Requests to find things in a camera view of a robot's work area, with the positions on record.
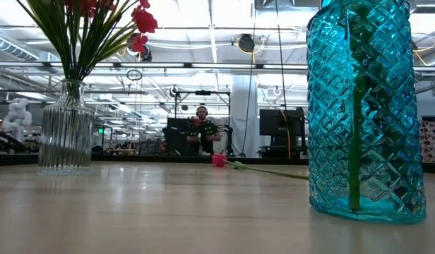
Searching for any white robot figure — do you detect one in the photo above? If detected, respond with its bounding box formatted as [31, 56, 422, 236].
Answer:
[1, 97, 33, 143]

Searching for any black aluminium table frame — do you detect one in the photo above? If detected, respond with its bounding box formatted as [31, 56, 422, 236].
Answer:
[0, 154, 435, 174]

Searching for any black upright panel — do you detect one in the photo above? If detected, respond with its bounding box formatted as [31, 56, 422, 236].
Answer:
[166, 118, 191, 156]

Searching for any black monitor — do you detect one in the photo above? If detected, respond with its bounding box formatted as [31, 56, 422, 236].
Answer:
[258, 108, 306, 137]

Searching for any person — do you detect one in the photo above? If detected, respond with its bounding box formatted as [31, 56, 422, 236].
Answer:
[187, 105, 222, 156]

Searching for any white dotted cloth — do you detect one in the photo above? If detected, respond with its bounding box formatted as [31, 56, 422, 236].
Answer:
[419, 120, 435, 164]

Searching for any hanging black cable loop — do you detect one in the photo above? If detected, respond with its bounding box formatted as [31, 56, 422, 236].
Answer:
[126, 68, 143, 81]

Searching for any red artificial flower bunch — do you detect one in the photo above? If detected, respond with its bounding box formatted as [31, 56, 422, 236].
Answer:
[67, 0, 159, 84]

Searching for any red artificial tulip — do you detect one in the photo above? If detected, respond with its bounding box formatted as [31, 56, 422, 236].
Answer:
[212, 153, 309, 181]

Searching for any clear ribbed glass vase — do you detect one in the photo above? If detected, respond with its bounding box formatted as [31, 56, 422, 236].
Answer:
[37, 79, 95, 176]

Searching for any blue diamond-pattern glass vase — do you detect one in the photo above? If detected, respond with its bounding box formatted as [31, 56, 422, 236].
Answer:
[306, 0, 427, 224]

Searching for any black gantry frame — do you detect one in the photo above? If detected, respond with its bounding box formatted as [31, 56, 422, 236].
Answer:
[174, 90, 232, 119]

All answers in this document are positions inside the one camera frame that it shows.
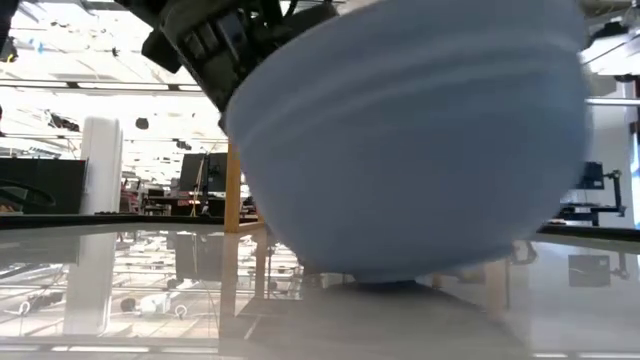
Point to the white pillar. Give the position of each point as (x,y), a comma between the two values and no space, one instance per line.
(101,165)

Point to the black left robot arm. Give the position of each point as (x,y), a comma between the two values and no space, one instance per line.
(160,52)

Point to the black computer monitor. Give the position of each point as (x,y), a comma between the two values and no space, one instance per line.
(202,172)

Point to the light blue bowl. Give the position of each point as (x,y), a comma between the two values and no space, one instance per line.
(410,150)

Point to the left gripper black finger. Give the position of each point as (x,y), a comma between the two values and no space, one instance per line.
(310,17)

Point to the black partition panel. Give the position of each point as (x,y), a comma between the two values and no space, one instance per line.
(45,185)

* * * *

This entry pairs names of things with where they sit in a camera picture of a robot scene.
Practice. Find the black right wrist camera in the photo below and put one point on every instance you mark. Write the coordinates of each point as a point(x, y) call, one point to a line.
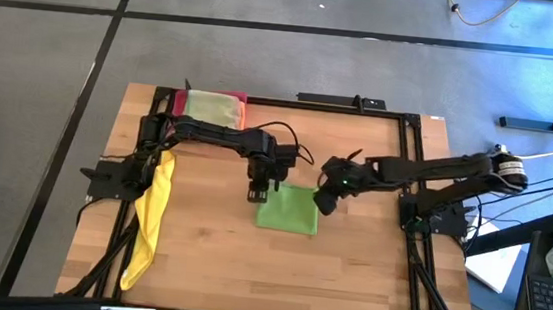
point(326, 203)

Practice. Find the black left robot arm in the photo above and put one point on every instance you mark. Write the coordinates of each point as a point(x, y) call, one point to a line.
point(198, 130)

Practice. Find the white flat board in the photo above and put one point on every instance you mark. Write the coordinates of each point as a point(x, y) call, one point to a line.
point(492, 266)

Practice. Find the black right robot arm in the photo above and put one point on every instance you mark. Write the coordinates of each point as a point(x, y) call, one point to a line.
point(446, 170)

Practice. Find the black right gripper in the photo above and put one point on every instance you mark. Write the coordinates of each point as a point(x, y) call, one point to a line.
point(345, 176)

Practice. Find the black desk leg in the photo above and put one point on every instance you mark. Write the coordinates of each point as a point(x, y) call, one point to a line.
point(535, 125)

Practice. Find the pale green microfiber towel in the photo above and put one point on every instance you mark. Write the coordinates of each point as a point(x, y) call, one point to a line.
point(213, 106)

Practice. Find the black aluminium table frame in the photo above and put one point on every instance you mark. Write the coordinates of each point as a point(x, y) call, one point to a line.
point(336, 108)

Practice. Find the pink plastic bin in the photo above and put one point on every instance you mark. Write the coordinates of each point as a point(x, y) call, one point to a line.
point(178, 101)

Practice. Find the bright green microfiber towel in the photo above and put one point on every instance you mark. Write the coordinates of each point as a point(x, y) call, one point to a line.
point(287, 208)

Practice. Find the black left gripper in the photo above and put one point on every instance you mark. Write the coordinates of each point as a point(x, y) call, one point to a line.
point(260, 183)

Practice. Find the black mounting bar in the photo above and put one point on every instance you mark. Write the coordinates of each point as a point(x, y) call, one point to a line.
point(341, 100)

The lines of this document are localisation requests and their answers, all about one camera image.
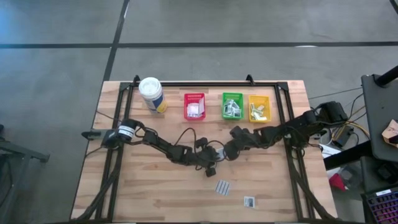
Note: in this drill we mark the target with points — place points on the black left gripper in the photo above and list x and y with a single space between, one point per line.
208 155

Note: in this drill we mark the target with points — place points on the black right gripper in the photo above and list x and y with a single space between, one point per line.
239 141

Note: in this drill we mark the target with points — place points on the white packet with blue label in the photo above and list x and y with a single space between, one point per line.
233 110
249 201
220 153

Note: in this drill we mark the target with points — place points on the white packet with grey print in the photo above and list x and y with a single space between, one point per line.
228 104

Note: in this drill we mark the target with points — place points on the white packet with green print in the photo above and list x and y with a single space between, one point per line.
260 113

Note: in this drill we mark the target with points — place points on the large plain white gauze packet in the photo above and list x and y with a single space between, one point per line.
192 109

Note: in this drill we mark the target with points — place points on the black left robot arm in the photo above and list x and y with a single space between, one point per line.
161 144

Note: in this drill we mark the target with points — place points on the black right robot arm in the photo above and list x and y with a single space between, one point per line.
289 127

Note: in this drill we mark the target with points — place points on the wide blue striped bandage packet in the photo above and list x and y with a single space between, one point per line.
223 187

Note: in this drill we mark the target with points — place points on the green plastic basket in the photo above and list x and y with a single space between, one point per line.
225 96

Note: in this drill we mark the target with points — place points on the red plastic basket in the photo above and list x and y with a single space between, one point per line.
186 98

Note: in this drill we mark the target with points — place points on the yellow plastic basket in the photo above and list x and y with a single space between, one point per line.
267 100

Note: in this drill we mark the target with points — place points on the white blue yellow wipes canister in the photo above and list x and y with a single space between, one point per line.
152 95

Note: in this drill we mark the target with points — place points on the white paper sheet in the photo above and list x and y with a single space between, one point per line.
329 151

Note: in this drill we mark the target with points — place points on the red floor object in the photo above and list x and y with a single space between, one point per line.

* * * *

▶ **PROBLEM**: Keep only the lines of the listing that contain the word "positions", and copy them.

▶ **WRITTEN ANSWER**:
Requests to find things in a camera view of a robot's work area, with the positions on record.
All answers in this document are positions inside the one camera frame that it shows.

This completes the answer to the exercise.